# Ned's latest soundtrack on NBC this Saturday



## Ned Bouhalassa (Aug 3, 2011)

Hey gang,

Just wanted to share that this Saturday, August 6th, at 8 pm, the NBC movie *Who Is Simon Miller*, which I scored in entirety, will air. The music features LASS Sordinos, CineBrass, Symphobia, Omnisphere, SoundIron Circle Bells and 8dio's Propanium. You can see the official promo on Youtube (not my music), and I'll try to link to some of the music later today or tomorrow:

http://www.youtube.com/watch?v=VxkKBqj_3UM


----------



## Mike Marino (Aug 3, 2011)

That's awesome, Ned! Congrats!
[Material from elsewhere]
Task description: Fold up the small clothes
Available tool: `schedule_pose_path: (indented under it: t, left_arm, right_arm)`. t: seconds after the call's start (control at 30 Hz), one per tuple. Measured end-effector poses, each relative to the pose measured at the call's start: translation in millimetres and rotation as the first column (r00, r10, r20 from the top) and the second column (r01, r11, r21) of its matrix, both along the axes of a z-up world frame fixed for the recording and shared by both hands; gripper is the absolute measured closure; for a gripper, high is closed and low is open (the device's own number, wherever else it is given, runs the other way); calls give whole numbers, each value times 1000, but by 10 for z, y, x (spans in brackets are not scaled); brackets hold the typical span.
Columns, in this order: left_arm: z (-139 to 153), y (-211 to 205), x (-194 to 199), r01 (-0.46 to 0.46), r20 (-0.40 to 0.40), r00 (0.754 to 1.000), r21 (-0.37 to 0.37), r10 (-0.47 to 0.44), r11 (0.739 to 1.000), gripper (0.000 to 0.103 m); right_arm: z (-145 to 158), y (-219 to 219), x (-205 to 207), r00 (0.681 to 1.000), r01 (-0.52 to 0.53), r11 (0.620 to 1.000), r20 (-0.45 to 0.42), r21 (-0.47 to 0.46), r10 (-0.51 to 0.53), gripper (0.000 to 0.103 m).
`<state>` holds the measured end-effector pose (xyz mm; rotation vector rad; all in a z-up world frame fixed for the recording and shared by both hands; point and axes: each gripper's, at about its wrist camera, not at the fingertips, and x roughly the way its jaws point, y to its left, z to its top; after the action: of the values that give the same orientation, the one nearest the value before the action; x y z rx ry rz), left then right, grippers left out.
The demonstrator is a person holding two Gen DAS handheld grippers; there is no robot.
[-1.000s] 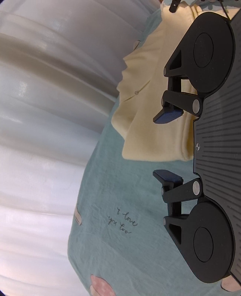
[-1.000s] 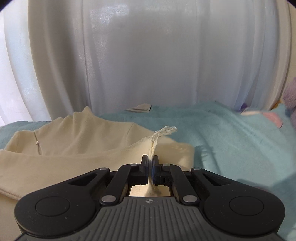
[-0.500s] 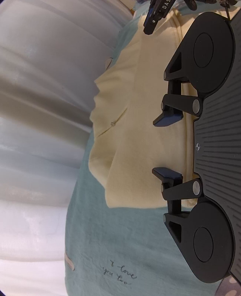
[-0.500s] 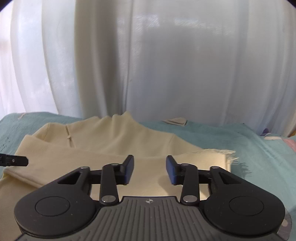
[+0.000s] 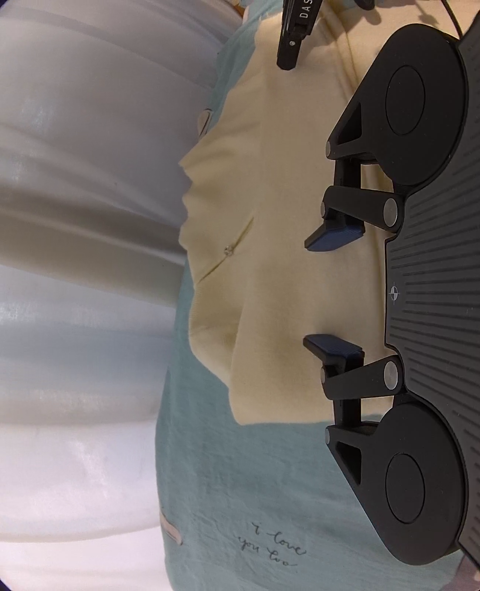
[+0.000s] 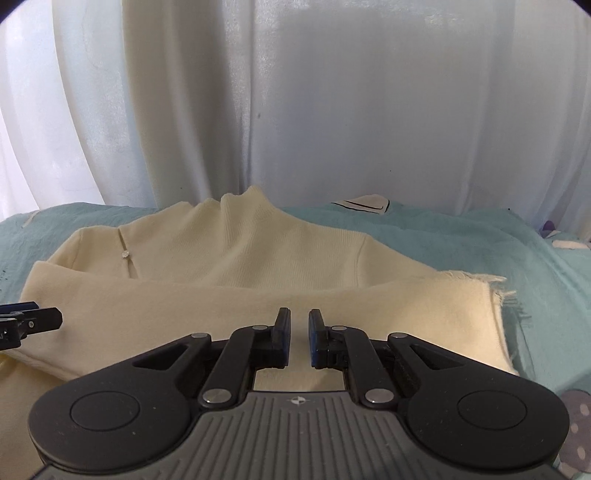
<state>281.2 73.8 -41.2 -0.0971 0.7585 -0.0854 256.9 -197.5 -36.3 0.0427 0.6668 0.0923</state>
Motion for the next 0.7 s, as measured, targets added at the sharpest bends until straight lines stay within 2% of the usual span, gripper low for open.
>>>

I'll certainly check it out!

- Mike


----------



## Rob Elliott (Aug 3, 2011)

Congratulations Ned!


----------



## schatzus (Aug 3, 2011)

Fantastic Ned! Just set my DVR.


----------



## EastWest Lurker (Aug 3, 2011)

Congrats, Ned, I will check it out.


----------



## Ian Dorsch (Aug 3, 2011)

Awesome, congrats!


----------



## Mike Greene (Aug 3, 2011)

So _you're_ the guy who's getting paying gigs. :mrgreen: 

Very cool, Ned. I'm setting my TIVO. 8)


----------



## TARI (Aug 3, 2011)

Congratulations Ned! =o


----------



## madbulk (Aug 3, 2011)

That's great Ned. Congrats.


----------



## rgames (Aug 3, 2011)

Cool - I'll check it out.


----------



## germancomponist (Aug 3, 2011)

Congreats, Ned!


----------



## Ned Bouhalassa (Aug 3, 2011)

Mike Greene @ 3/8/2011 said:


> So _you're_ the guy who's getting paying gigs. :mrgreen: quote]
> 
> Ha! You had me in stitches!
> 
> *cough* no work all of last year *cough*


----------



## Daniel (Aug 3, 2011)

Ned you are great!

Best,


----------



## Patrick de Caumette (Aug 3, 2011)

Way to go Ned, congrats!!


----------



## Ned Bouhalassa (Aug 3, 2011)

Thank you, my friends, much appreciated!


----------



## John DeBorde (Aug 3, 2011)

Awesome Ned!

=o


----------



## synthetic (Aug 3, 2011)

Killer!!! 

No vintage synths on this one?


----------



## JT3_Jon (Aug 3, 2011)

Awesome Ned!! Unfortunately I dont have cable, but if/when it hits netflix I'll check it out!


----------



## José Herring (Aug 3, 2011)

Ned Bouhalassa @ Wed Aug 03 said:


> Hey gang,
> 
> Just wanted to share that this Saturday, August 6th, at 8 pm, the NBC movie *Who Is Simon Miller*, which I scored in entirety, will air. The music features LASS Sordinos, CineBrass, Symphobia, Omnisphere, SoundIron Circle Bells and 8dio's Propanium. You can see the official promo on Youtube (not my music), and I'll try to link to some of the music later today or tomorrow:
> 
> http://www.youtube.com/watch?v=VxkKBqj_3UM



Good job Ned. Can't wait to see it.


----------



## Ned Bouhalassa (Aug 4, 2011)

synthetic @ 3/8/2011 said:


> Killer!!!
> 
> No vintage synths on this one?



Sure! I used my Moog Source and Roland SH-5. But not as much as I would have liked. On a tight deadline, Omnisphere is hard to beat. :D


----------